When “splendid isolation” became discrimination
by The Hon. Joe Volpe, Publisher
TORONTO - Maybe the English of [formerly Great] Britain never did emerge from their “splendid isolation” mind set. That might explain why clownish and buffoonish-like Boris Johnson and Nigel Brexit were able to convince the public that their interests lay in withdrawing from Europe.
Now there is evidence that “official England” never really knew what language the people crossing the Channel from the continent speak. In the case of Italians, for example, they cling to a dated understanding of who speaks what on the Peninsula.
Granted there are several dialects that still survive in folklorish environments. But nowhere like the virtually incomprehensible distortions of the Queen’s English that prevails in certain quarters and neighbourhoods outside of downtown London.

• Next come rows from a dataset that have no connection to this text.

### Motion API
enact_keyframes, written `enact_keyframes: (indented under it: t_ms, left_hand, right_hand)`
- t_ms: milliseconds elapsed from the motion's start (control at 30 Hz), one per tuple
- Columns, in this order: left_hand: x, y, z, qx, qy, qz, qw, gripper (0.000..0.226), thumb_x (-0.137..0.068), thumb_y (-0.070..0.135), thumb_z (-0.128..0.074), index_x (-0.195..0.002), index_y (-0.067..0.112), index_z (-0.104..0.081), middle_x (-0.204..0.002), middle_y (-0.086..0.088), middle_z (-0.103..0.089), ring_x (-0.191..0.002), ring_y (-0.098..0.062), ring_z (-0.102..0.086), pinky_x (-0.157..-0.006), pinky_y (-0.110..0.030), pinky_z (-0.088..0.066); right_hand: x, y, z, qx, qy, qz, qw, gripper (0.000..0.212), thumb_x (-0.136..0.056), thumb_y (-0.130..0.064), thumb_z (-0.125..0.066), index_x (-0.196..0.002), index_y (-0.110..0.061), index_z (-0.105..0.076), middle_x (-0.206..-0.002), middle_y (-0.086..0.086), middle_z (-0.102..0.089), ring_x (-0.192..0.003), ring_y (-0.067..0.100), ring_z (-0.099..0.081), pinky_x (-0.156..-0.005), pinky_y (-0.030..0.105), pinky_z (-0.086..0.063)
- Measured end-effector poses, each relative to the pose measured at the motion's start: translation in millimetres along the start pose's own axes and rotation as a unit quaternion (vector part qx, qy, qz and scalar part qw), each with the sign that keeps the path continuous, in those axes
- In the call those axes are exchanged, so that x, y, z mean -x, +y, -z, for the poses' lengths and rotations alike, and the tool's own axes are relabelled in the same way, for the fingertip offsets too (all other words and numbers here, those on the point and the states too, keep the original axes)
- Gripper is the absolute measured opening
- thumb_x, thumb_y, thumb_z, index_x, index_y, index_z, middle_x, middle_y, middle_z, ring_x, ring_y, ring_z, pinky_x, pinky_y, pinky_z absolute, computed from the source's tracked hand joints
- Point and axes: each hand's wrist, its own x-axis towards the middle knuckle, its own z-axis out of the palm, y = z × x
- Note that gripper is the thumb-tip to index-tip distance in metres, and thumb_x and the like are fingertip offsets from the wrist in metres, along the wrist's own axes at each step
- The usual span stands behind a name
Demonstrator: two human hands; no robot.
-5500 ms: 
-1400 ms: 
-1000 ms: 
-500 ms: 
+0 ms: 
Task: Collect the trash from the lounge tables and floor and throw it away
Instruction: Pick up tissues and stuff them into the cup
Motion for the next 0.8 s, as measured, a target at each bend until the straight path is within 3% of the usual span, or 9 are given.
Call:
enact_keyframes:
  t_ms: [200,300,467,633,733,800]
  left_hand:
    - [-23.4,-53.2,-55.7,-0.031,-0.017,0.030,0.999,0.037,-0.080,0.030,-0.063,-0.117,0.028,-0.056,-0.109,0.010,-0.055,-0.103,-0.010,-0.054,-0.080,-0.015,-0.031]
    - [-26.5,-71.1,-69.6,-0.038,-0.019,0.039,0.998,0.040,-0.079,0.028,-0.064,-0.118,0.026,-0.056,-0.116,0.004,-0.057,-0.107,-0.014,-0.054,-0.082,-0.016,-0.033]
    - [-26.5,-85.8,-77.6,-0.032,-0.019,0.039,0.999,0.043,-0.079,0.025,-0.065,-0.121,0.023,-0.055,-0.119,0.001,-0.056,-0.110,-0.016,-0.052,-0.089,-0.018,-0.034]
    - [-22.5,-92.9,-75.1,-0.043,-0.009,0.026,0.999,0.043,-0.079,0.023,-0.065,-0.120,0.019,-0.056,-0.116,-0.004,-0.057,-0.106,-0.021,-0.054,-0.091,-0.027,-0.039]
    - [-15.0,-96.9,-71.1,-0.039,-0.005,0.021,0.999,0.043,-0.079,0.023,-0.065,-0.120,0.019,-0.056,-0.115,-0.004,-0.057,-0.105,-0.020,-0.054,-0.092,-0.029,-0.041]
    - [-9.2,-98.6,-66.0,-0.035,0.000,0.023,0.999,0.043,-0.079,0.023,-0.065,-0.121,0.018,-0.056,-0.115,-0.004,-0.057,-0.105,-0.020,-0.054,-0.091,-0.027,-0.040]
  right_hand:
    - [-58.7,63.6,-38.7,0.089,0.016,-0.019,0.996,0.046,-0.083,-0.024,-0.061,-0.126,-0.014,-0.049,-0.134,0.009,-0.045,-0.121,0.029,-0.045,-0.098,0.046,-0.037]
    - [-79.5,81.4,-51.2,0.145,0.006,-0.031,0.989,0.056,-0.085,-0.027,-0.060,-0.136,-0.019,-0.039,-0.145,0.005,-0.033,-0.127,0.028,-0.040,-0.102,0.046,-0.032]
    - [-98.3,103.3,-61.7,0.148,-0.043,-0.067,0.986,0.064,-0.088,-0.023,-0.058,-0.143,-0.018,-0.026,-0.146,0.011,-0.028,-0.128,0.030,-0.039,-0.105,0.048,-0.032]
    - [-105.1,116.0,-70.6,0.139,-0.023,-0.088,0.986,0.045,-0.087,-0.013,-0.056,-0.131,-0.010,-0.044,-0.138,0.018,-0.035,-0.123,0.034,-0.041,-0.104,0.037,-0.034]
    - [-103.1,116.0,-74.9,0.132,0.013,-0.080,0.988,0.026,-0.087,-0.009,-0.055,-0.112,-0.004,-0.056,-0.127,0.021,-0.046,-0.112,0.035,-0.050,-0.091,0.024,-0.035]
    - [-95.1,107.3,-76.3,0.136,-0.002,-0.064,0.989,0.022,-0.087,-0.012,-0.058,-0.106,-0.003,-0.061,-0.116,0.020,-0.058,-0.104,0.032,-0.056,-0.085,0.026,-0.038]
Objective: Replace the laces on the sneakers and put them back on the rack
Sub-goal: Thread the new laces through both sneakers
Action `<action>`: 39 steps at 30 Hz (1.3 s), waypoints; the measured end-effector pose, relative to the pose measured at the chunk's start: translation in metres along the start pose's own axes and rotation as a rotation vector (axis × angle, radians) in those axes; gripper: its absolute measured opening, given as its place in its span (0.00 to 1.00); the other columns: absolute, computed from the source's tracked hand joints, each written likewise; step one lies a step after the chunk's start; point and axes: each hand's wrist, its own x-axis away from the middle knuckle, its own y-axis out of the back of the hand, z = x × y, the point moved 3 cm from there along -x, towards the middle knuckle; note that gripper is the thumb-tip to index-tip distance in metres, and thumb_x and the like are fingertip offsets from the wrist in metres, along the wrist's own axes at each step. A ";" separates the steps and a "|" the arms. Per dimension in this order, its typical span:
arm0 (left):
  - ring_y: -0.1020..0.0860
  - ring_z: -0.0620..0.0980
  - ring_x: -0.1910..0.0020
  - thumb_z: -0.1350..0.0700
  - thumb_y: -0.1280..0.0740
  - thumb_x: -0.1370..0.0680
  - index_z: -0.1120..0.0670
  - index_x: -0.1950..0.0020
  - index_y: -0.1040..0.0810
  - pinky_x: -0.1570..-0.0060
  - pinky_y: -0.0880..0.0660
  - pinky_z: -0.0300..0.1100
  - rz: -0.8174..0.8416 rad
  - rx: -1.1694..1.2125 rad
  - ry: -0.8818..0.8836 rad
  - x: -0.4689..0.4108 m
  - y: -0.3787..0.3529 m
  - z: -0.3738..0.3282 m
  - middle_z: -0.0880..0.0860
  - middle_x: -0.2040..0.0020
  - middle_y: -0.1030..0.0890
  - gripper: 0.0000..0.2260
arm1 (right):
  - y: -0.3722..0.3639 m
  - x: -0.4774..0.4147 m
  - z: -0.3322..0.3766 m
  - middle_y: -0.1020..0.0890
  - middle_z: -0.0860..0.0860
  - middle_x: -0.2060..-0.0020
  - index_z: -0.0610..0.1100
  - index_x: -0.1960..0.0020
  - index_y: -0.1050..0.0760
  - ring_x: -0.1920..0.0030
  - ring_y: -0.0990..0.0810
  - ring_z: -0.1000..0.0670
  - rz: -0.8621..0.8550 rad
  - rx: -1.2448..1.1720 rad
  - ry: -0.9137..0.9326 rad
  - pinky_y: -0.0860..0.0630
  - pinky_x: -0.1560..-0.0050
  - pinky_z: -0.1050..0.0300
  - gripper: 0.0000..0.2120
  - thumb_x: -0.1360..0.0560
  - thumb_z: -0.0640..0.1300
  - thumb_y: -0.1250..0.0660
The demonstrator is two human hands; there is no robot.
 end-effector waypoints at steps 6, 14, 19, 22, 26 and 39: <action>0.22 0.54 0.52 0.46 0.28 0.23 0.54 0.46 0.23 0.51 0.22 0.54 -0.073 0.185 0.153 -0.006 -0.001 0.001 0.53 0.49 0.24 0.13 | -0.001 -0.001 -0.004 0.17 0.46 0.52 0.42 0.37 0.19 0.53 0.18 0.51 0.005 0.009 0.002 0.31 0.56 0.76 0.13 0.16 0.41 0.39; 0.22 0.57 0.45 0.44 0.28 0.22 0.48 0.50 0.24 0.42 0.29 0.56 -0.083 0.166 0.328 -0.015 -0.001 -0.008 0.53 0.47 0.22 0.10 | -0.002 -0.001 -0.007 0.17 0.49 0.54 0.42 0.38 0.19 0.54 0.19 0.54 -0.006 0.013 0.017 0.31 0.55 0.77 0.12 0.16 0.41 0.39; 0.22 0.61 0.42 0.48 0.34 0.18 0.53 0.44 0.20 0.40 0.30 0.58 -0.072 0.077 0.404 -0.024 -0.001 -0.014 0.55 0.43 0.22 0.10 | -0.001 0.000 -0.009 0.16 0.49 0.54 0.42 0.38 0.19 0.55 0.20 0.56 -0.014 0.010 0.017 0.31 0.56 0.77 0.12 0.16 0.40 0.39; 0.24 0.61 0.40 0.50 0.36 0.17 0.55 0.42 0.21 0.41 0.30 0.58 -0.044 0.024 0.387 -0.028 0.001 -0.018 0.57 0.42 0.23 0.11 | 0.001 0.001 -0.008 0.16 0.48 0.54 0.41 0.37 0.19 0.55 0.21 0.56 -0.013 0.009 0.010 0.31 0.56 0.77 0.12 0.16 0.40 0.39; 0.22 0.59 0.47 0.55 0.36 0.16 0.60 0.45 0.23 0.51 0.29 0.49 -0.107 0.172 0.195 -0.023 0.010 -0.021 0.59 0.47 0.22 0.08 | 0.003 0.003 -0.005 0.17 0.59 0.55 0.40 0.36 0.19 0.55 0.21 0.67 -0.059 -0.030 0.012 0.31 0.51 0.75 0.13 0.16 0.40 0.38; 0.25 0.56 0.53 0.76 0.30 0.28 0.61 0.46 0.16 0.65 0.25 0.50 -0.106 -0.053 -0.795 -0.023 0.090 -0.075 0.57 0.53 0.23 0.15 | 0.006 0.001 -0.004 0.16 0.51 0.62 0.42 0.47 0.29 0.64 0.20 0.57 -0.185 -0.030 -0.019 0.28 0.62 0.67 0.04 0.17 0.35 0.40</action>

The fact is that there existed a trend toward a “standard” Italian at least three hundred years before Chaucer, Shakespeare, Milton and others were able to tease out a comprehensible “modern dialect” distinguishable from the Latin and French or indeed the Italian prevalent in use among the more “refined” aristocratic and merchant classes of Angleland.
Today, it appears that the bureaucratic guardians of “our shared values” have become experts in what is Italian; after all, they did fashion out a language test – the IELTS – that obsequious colonials in our fair land use to weed out those inferior peoples who do not speak English.
Why not apply the same “standards” to someone else’s language? Of course, in a post-Brexit world it is easy to see every manoeuvre as a cheap trick to denigrate others with a view to justifying slamming the doors in their face.
England is only just beginning to come to grips with its decision to exit Europe. Perhaps the entire referendum was exactly what some Conservative Party insiders are claiming: nothing more than internal political manoeuvring to climb up the ladder. Now everyone is a target.
Even UKIP MPs have taken to physically fighting it out in public. If England doesn’t want hard-working Italians because they speak a dialect of their mother tongue, Minister McCallum should tell them there is room here.
Canada’s former (and current) government give unnecessary pride of place in the immigration process to people of the island nation because of their language ability. Immigration Canada should just start looking for those whose ability to integrate notwithstanding their association with the English language.
At least they cannot be accused of veiled discrimination.